PROBLEM TO WORK ON:
Only lines that contain the word "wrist" are to be returned from the data below.

RECORDS TO PROCESS:
^^^^^^^^
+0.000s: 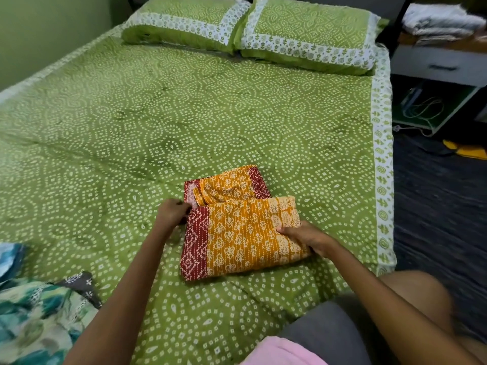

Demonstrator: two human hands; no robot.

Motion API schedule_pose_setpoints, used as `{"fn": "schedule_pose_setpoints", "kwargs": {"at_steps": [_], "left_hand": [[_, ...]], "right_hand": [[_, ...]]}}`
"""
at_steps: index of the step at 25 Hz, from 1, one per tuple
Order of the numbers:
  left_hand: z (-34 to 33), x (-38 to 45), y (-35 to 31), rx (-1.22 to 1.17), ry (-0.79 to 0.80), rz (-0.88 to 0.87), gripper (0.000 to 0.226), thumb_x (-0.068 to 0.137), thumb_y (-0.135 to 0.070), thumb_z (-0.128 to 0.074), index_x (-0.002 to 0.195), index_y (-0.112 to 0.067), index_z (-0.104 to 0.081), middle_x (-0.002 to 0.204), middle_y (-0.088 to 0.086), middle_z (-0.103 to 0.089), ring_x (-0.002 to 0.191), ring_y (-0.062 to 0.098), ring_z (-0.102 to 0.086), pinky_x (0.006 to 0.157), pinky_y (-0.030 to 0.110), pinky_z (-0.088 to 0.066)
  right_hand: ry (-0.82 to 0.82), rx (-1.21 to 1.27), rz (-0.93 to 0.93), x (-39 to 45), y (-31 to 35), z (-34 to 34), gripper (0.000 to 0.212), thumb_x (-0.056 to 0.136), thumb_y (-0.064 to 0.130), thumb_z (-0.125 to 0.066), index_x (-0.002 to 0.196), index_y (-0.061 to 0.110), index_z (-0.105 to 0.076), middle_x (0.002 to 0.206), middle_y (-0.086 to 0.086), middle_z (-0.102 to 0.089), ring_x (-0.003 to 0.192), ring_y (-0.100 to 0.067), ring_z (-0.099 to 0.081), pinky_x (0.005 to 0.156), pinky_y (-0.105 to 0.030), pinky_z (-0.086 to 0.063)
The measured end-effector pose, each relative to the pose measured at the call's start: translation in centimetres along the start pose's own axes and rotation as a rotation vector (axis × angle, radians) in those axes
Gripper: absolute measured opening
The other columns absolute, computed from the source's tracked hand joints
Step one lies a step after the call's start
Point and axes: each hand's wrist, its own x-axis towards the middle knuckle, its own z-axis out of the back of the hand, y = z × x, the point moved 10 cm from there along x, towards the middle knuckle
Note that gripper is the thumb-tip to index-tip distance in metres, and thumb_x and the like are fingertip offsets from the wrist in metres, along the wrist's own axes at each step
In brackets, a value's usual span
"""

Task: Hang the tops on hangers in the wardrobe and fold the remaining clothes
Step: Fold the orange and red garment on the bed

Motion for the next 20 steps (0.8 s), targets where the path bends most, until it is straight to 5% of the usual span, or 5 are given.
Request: {"fn": "schedule_pose_setpoints", "kwargs": {"at_steps": [5, 9, 13, 17, 20], "left_hand": [[-7.8, -8.8, -12.2, 0.296, 0.126, -0.724, 0.032, 0.097, -0.028, -0.047, 0.124, -0.013, -0.056, 0.127, 0.006, -0.057, 0.107, 0.019, -0.055, 0.098, 0.037, -0.041], [-15.7, -8.8, -3.9, 0.891, 0.386, -0.797, 0.076, 0.080, -0.075, 0.010, 0.146, -0.039, 0.002, 0.155, -0.005, 0.012, 0.145, 0.015, 0.006, 0.113, 0.035, 0.011], [-14.8, -6.2, -2.9, 0.940, 0.254, -0.801, 0.076, 0.074, -0.073, 0.020, 0.142, -0.040, 0.010, 0.153, -0.007, 0.012, 0.143, 0.017, 0.012, 0.112, 0.038, 0.016], [-13.0, -3.3, -2.9, 1.010, 0.237, -0.759, 0.077, 0.073, -0.072, 0.023, 0.141, -0.039, 0.007, 0.151, -0.011, 0.004, 0.143, 0.016, 0.005, 0.112, 0.039, 0.009], [-12.2, -3.5, -3.9, 0.927, 0.362, -0.802, 0.082, 0.075, -0.076, 0.014, 0.143, -0.038, -0.010, 0.152, -0.014, -0.014, 0.141, 0.012, -0.012, 0.114, 0.037, -0.008]], "right_hand": [[0.092, 0.078, 0.053, 1.1, 1.2, -1.0, 0.131, 0.045, 0.055, -0.086, 0.145, 0.001, -0.021, 0.136, -0.016, -0.050, 0.123, -0.026, -0.049, 0.100, -0.032, -0.039], [-0.062, 0.051, 0.108, 0.6, 0.6, 0.0, 0.065, 0.080, 0.020, -0.071, 0.136, 0.009, -0.040, 0.106, -0.008, -0.065, 0.094, -0.022, -0.065, 0.083, -0.039, -0.055], [-0.077, 0.081, 0.271, -1.0, -1.0, 1.8, 0.060, 0.083, 0.010, -0.067, 0.129, 0.030, -0.035, 0.136, -0.016, -0.048, 0.111, -0.023, -0.057, 0.090, -0.043, -0.051], [-0.142, -1.003, 0.672, -2.9, 0.0, 0.1, 0.100, 0.065, 0.044, -0.072, 0.144, 0.039, -0.010, 0.154, 0.007, 0.002, 0.141, -0.017, -0.003, 0.111, -0.045, -0.011], [-0.335, -1.312, 0.880, -3.9, 3.7, -1.4, 0.064, 0.062, 0.035, -0.075, 0.123, 0.029, -0.056, 0.151, 0.001, -0.026, 0.141, -0.022, -0.017, 0.110, -0.049, -0.008]]}}
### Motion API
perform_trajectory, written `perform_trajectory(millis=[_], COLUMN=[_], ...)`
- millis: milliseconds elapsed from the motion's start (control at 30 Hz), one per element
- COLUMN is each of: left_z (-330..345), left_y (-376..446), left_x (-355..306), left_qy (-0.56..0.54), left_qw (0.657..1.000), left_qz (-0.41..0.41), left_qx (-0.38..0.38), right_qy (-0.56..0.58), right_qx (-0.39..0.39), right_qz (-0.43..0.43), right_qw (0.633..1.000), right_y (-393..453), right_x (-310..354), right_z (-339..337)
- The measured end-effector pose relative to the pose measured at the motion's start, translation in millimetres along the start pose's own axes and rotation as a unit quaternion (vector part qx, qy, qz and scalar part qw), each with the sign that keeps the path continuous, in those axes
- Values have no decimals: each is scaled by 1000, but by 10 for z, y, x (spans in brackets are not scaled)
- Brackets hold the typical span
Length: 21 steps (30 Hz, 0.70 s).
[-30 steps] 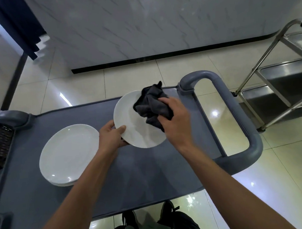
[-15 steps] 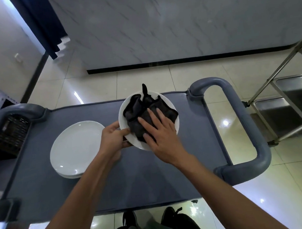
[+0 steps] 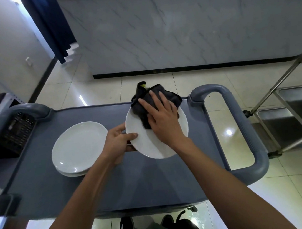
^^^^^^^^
THE ANSWER:
Point and axes: each hand's wrist, its own x-axis towards the middle knuckle, its own z-axis out of the back of the hand, y = z × x, the point moved 10 cm from there along x, towards the middle knuckle
Note that gripper is the thumb-tip to index-tip distance in metres, and thumb_x and the like are fingertip offsets from the wrist in metres, along the wrist's own axes at each step

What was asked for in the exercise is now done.